Analysts up and down Wall Street adjusted their recommendations in the first quarter as they reflected on 2006 performance and prognosticated on how current economic trends will affect the apartment industry. Job and apartment fundamentals are moderating in several rental markets, and home-buying is still affordable enough for some renters fed up with huge rent hikes.
These factors led some analysts to downgrade a few multifamily stocks. Chief among them: Archstone-Smith (NYSE: ASN). Four firms—Goldman Sachs, JP Morgan, KeyBanc Capital Markets, and UBS—dialed back their recommendations for the company to hold or neutral. (Hanley Wood, LLC, which publishes MFE, is owned by affiliates of JPMorgan Partners.)

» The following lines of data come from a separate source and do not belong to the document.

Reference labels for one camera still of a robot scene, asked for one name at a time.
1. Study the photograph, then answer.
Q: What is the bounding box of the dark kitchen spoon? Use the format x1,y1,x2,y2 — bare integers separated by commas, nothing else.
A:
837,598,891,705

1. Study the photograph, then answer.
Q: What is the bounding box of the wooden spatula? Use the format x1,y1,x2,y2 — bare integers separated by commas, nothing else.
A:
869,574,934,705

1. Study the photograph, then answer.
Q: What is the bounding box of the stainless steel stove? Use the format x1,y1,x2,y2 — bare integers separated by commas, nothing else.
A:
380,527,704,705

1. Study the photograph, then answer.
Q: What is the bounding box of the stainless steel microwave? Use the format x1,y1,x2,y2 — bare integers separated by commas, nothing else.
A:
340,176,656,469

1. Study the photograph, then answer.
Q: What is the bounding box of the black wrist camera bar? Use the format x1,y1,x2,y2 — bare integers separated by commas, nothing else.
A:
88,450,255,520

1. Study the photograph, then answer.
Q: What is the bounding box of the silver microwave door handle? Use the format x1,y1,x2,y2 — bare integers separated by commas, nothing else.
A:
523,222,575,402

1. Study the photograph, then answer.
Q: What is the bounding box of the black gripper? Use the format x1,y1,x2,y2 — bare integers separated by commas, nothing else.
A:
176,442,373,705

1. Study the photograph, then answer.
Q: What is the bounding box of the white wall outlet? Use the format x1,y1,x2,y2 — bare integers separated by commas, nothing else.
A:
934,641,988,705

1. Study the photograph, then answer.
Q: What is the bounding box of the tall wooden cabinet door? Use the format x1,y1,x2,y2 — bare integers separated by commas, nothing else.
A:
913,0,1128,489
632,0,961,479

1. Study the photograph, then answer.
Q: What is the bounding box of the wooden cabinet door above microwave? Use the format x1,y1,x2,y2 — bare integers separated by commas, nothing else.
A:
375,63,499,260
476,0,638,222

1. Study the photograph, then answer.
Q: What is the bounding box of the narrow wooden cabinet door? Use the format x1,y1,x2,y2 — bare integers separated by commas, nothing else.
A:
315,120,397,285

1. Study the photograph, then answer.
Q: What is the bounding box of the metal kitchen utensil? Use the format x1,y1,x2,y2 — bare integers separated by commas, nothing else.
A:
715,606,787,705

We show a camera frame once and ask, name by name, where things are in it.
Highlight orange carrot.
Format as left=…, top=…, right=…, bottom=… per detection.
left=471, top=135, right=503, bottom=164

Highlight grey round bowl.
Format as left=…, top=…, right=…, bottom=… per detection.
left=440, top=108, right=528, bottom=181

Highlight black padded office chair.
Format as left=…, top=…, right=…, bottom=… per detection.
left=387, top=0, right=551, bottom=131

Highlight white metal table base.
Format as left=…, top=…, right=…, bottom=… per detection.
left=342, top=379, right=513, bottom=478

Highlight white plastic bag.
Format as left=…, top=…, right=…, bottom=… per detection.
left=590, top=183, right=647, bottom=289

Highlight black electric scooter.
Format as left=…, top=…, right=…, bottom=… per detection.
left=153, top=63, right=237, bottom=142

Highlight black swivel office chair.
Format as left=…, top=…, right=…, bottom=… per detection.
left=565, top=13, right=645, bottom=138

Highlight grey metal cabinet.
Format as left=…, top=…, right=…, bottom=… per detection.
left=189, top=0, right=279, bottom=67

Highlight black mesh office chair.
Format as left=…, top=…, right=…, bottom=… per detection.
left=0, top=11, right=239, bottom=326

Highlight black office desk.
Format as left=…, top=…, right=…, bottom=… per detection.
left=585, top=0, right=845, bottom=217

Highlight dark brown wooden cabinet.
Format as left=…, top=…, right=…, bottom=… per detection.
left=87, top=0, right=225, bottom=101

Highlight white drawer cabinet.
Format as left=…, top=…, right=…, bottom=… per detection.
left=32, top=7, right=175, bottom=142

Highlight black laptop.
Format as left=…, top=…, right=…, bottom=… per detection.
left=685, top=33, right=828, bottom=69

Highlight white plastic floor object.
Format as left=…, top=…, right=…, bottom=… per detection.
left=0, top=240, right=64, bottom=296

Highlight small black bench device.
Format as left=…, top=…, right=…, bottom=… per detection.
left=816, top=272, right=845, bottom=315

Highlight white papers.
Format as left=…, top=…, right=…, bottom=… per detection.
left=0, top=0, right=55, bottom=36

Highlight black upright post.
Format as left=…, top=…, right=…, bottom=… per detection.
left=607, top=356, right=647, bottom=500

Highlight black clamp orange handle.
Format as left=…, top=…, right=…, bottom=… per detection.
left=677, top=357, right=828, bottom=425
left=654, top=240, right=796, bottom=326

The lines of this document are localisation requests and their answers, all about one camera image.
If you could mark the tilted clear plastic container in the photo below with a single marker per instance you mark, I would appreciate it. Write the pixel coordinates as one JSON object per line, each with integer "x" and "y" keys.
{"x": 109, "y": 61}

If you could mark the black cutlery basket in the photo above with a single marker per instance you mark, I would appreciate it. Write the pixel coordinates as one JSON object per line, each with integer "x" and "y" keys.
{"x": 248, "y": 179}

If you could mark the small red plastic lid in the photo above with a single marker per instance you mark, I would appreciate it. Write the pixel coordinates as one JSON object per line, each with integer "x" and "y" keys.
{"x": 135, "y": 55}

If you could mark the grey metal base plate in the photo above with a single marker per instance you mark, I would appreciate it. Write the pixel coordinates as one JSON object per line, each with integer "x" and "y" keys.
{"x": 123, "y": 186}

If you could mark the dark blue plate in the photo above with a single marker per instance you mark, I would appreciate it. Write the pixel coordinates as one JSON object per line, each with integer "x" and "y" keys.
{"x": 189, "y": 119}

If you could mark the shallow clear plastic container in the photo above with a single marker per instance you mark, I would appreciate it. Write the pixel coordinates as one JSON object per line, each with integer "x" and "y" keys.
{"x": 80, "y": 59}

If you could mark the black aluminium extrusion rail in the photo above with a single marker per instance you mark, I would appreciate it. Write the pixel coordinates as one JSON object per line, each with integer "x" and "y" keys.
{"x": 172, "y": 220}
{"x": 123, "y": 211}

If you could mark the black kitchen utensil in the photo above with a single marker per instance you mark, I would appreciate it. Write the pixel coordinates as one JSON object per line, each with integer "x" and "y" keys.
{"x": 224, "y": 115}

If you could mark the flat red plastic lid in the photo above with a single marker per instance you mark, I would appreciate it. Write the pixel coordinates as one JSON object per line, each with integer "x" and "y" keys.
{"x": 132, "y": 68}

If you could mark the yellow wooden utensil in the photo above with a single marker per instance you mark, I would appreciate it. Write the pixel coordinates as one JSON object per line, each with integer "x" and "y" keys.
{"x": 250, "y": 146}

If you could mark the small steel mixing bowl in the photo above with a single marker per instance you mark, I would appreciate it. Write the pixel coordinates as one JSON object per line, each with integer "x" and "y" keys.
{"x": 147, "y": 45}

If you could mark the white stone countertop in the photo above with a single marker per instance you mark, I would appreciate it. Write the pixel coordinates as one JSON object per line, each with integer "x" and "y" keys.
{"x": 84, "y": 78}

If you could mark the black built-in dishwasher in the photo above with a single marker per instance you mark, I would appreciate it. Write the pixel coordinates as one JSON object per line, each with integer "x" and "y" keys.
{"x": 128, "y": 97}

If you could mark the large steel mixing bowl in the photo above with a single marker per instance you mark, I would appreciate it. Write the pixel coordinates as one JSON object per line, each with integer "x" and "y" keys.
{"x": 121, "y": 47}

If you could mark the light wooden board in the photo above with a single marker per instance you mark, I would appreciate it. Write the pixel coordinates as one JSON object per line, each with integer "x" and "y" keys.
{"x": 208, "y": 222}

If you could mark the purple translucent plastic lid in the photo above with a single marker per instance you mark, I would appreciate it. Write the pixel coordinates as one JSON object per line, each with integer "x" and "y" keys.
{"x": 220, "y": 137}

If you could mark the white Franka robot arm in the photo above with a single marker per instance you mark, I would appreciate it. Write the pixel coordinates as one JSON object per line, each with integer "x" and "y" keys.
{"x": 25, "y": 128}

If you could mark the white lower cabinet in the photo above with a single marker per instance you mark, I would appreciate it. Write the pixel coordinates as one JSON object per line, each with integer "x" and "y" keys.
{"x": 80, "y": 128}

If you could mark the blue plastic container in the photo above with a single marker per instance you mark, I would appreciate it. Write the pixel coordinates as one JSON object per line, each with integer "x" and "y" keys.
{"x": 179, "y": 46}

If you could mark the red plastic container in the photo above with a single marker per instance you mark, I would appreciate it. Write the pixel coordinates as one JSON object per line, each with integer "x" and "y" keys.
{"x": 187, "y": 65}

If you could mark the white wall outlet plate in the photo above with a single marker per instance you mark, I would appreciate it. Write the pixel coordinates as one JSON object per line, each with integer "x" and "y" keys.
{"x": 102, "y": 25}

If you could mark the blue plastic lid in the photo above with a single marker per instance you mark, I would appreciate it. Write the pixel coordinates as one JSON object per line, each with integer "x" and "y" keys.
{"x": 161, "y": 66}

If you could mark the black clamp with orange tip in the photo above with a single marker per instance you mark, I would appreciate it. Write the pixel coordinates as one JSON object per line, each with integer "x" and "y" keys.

“More often than not, Archstone is on the forefront of the rent spectrum,” says Alexander Goldfarb, a multifamily analyst with UBS, which downgraded ASN stock in February. “We think they'll have a harder time getting the same type of increases they have been going forward.” That's because residents are becoming more sensitive to rent increases and may walk—to a lesser-priced apartment or into a for-sale home—they feel landlords have hiked too high, he says. “We think the rent growth they have gotten over the past couple years, they won't be able to get in the next year from marginal rentals,” Goldfarb notes.
For his part, Archstone chairman and CEO Scot Sellers isn't too concerned with analysts' quarterly views. “We don't focus our attention on short- term changes in ratings,” he says. “We do what we believe are the right things to create significant long-term value for our shareholders, and our track record in this regard is very strong.”